As for Kennedy, Johnson said her aunt was "very flirtatious and people always asked about her relationship with Kennedy. Flirtation was much more common then and a tool she used. She liked to be flirted with. It got her the ear of people in power."

Later, some would say McMillan was a spy for the American government — an accusation she denied and which hurt her, Johnson said.

Similar charges were lobbed at Oppenheimer, the atomic bomb pioneer — one reason McMillan wanted to tell his story, her niece Sarah Doenmez said.

Santa Fe and Los Alamos became temporary homes to McMillan again, starting in the 1980s, while she began researching The Ruin of J. Robert Oppenheimer and the Birth of the Modern Arms Race.

Doenmez said her aunt believed, as Oppenheimer and others did in the 1940s and '50s, that no one would win a nuclear war and that we couldn't "continue to live in a world that is polarized with the sense that there are good guys and bad guys and we're the good guys and everyone is the enemy."

Johnson agreed, noting her aunt was "very sympathetic to the way Oppenheimer had been treated" when the government suspended his security clearance — concerned he could pose a threat and slow down efforts to create a hydrogen bomb to deter Soviet aggression.

McMillan's book, which relied on personal interviews she conducted with those who worked with Oppenheimer and declassified government documents, newspaper accounts and other documents, balances the scientist's downfall with a mad rush to create bigger, more dangerous atomic weapons.

The book, however, was overshadowed by the recently released American Prometheus: The Triumph and Tragedy of J. Robert Oppenheimer, a Pulitzer Prize winning work by Kai Bird and Martin J. Sherwin.

When asked which book — Oswald or Oppenheimer — was her strongest, McMillan always chose the latter, Johnson said.

"She loved the work of being in Los Alamos, running down secret information, interviewing [physics scientist] Edward Teller and many of those heavy hitters from the lab," she said. "She was the last person to interview many of them."

Most of the time, when visiting Santa Fe, McMillan liked to stay at La Fonda on the Plaza, which afforded her easy pedestrian access to restaurants, shops and market events.
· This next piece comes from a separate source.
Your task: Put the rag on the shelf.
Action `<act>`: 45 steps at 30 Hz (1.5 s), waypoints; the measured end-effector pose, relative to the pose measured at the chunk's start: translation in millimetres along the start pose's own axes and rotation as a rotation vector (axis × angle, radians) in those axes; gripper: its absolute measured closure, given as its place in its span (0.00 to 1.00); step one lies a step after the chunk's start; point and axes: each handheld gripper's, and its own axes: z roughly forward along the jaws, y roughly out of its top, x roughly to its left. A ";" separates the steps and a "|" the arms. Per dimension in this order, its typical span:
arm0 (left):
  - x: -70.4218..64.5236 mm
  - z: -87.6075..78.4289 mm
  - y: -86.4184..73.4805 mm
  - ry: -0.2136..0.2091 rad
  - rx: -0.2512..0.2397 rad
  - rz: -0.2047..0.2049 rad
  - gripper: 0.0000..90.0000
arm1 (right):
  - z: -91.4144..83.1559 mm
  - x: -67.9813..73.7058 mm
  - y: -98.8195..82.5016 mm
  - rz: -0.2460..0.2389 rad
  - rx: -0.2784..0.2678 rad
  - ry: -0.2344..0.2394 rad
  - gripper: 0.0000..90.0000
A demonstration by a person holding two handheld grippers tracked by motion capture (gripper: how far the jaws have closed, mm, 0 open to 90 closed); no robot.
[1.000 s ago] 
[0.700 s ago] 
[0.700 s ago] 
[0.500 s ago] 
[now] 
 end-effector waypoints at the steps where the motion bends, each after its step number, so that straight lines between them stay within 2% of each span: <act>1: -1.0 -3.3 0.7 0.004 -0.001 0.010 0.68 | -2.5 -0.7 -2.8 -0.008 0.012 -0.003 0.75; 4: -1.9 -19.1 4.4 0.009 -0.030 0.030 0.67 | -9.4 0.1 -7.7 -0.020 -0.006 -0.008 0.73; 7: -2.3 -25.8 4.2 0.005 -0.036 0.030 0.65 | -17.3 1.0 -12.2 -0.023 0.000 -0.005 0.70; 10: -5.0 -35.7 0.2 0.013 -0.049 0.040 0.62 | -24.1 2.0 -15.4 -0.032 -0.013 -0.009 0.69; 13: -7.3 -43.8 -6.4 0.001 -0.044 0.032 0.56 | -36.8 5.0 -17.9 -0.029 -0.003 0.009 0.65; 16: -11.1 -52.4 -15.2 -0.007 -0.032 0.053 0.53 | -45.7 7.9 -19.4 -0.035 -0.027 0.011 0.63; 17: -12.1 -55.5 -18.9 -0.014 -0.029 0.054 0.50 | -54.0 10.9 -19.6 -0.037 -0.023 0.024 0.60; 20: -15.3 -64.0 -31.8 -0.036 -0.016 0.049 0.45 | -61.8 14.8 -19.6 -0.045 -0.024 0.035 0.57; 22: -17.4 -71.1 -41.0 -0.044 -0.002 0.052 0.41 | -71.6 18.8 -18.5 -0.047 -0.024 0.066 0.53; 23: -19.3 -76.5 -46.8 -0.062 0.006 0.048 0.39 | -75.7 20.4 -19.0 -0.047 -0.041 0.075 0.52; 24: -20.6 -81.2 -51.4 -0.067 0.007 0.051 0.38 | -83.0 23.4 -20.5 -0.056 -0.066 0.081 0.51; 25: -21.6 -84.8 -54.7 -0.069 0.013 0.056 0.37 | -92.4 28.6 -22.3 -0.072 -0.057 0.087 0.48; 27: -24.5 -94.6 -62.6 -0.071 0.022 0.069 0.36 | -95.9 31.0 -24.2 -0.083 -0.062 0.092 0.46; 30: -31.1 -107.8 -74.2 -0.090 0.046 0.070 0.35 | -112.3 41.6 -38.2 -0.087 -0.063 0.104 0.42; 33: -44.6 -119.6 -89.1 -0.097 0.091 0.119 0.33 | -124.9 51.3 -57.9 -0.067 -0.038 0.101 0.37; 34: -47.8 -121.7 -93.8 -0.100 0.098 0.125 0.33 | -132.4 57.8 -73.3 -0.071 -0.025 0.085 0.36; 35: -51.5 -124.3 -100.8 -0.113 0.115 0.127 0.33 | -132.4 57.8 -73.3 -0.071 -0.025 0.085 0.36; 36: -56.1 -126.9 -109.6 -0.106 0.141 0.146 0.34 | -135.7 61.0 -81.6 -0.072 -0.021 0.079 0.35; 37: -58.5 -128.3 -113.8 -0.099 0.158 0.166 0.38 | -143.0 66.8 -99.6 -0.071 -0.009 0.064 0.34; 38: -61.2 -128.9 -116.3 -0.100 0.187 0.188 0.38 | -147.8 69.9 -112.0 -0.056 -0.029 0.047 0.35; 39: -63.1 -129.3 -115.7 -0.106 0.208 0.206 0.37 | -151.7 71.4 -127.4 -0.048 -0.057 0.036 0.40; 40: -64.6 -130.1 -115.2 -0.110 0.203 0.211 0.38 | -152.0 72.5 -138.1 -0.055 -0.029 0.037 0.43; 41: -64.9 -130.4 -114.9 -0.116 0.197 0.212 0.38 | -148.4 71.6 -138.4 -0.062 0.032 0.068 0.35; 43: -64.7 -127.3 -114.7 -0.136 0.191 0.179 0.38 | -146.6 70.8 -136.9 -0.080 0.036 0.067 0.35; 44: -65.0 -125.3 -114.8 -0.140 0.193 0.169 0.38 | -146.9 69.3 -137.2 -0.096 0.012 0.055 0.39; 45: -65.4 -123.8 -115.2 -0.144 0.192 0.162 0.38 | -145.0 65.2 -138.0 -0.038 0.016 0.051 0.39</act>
But she discovered that unlike the larger cities where she lived, Santa Fe did not offer public transportation. So she got a driver's license in Santa Fe, though she never used it, her relatives said.

"She lived in big cities and didn't see the need for a license, and she liked public transportation because she loved talking to people," Johnson said in a telephone interview. "You couldn't sit with her on a bus without her striking up a conversation with the people and you knowing the name of their grandkids when you got off the bus."
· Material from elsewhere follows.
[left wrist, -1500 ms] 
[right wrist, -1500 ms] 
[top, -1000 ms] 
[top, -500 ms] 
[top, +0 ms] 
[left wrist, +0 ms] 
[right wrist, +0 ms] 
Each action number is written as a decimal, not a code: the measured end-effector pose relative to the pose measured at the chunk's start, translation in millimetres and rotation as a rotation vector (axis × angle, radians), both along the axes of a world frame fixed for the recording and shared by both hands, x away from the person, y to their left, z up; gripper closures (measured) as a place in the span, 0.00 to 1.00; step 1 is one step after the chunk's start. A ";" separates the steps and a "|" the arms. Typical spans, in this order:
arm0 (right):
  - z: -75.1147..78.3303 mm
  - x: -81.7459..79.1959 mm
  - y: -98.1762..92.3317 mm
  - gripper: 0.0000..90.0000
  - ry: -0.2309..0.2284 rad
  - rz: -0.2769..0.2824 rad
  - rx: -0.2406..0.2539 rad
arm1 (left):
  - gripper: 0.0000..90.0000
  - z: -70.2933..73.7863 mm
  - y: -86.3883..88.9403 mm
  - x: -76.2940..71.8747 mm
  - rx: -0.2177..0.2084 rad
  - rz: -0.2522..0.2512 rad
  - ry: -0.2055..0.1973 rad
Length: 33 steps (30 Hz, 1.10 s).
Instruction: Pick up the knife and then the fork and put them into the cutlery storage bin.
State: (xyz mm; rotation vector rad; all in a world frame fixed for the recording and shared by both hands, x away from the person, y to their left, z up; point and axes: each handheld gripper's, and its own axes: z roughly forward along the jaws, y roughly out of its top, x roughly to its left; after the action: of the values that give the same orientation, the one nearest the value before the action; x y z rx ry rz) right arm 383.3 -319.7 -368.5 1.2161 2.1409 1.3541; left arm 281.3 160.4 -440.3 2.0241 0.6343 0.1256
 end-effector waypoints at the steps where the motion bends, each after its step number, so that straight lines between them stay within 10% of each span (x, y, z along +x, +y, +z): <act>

McMillan, who married and later divorced journalist George McMillan (the couple had no children), never considered living in Santa Fe, Dave Davenport said. She preferred her house in Cambridge, Mass., where she died July 7 and which often served as an intellectual gathering place for visitors.

Those people became a "chosen family," Johnson said. "She would invite anybody. She would be at the grocery store, and she would say, 'You have to come to dinner.' And you would sit down, and it could be a foreign head of state or a handyman or the neighbor across the street."

She said her aunt was reluctant to reveal much about herself, leaving much to be explored and explained.

"She never answered a question about herself," Johnson said. "Every time you asked her something, she quickly turned it around because of her curiosity about everyone else. So many people say, 'I guess she knew me better than I knew her.' "

Doenmez said her aunt joined or helped form a number of organizations calling for nuclear disarmament measures and for peaceful solutions to world conflicts. She, for one, wishes people would began seeing her as someone other than the woman who knew both Kennedy and Oswald.

"I think it's too bad she's known as the Kennedy-Oswald historian," she said. "Can't we just put that to rest and look at her contribution to world peace?"